This review also published in: DJ magazine

Monday, June 08, 1998

Various - Lost In Space soundtrack (Epic)

What with Spawn, The Jackal and most recently Godzilla, US film soundtracks are becoming useful Best Of selectors of new and second-hand UK big beat tracks. Lost In Space is a little different in that, following Orbital's lead, it features some pieces of original dance score. This time the title track comes from Apollo 440, who turn in the rampage of the 'Lost In Space Theme'. More comic than cosmic but made for the silver screen and a track that should also translate well into everyday life with some decent remixes.

This soundtrack is also the one to get for a superb vocal excursion from Juno Reactor & The Creatures. Surely not THE Creatures in the throbbing techno environment? Fatboy Slim's 'Everybody Needs A 303' is another highlight, as is @440's mellow 'Will & Penny's Theme' and a track from Space with their ruffed-up dancefloor hats on. With only eight dance tracks, the CD also includes ten parts of the original motion picture score by Bruce Broughton. Less than attention-grabbing, but worth a listen for the Terminatoresque 'Spiders Attack'. Possibly the best of the summer's blockbuster soundtracks. 6/10


This review also published in: DJ magazine

The Egg - Travelator (China)

I've always shuddered at the thought of "dance bands that can actually play live", but The Egg can be forgiven just about anything after their demented debut LP of last year, Albumen. This year's offering carries on from where they left off, but because of the their dance viewpoint they've moved with the times. As a result you get tracks like 'Number Cruncher'. Ever wondered how blunted melodies (from the big beat vibe) sound against an acid jazz style funk jam? 'Number Cruncher' has the answer.
Travelator has much more variation than its predecessor. Like the live drum & bass skank of 'Bunmela' and 'Getting Away With It', which vocally is a full-on Brian Eno homage.

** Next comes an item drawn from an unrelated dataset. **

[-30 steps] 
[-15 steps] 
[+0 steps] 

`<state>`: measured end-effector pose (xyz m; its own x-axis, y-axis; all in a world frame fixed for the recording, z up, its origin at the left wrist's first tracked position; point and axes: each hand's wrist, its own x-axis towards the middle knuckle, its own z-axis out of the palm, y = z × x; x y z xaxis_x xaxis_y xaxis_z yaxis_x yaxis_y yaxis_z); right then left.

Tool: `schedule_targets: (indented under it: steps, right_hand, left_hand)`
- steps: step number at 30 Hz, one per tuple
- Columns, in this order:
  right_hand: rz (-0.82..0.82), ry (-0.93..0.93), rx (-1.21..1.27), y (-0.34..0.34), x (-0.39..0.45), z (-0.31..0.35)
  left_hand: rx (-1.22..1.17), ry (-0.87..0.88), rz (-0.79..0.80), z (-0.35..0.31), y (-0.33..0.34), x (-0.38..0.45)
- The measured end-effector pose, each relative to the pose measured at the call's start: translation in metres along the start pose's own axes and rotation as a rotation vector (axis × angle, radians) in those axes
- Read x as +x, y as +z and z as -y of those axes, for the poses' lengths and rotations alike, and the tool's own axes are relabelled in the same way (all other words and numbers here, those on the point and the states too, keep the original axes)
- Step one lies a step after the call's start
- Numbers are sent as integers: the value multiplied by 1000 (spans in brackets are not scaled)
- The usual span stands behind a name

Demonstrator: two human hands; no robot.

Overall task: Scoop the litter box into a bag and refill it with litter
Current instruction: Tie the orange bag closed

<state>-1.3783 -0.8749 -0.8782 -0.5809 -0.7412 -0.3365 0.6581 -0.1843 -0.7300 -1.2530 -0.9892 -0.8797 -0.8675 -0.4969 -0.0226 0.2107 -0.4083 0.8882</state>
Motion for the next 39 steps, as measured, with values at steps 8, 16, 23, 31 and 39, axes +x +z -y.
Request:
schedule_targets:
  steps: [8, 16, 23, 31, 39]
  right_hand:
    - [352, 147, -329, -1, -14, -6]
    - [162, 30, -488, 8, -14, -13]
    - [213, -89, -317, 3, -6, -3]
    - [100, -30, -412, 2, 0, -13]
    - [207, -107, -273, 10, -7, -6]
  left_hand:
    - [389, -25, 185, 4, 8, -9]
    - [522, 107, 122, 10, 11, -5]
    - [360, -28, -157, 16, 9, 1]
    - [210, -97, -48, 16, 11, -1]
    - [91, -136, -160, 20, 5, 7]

All of these experiments with different styles certainly work well on plastic. And I'd love to hear tracks like 'Bunmela' pounding away from a live stage in a club.

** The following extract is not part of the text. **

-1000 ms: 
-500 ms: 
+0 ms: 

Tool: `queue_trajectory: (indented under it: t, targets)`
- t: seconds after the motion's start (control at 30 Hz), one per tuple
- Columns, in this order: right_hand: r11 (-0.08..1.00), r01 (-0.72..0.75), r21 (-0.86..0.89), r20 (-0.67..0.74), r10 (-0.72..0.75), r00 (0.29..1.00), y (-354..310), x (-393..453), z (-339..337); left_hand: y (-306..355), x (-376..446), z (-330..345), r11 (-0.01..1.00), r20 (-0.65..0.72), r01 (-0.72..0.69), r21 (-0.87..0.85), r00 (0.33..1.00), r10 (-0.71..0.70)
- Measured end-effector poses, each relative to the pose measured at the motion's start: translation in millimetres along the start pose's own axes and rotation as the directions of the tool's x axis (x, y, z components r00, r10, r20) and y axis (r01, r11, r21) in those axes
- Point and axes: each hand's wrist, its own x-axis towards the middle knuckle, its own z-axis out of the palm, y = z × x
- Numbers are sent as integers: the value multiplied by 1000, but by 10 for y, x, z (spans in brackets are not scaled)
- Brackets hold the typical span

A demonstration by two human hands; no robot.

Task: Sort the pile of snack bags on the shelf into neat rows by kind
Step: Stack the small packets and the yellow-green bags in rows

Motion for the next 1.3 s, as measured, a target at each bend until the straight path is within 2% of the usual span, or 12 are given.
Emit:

Other experiments don't work as well. 'Willow' is full of brilliant melodies, classic Egg-style melodies in fact (if there is such a thing already). But whether it works performing them with a mix of drum & bass and classic strings & woodwind is another matter entirely!

Perhaps the continual experimentation is also The Egg's downfall on this LP. Whereas Albumen had a heads down, "let's play live and tape it!" feel, Travelator sounds altogether more prepared and measured. But the mixture is great. Totally refreshing and summery. 8/10


This review also published in: DJ magazine

World Standard - Country Gazette (Asphodel)

Don't be fooled by the country & western packaging and titles, the banjos on this LP are merely crackly samples mixed into bigger picture. This is on Asphodedel after all; wide-screen panoramas from the one of the few legendary US ambient labels. Country Gazette compiles 14 mostly very short tracks all of which follow very similar themes - old vinyl samples, banjos, wind sound effects and true grit. This strange concoction comes courtesy of Sohichiro Suziki and Haruomi Honsono, the latter of which was a founding father of the Yellow Magic Orchestra, the legendary Japanese experimentalist group that also spawned Ryuchi Sakamoto.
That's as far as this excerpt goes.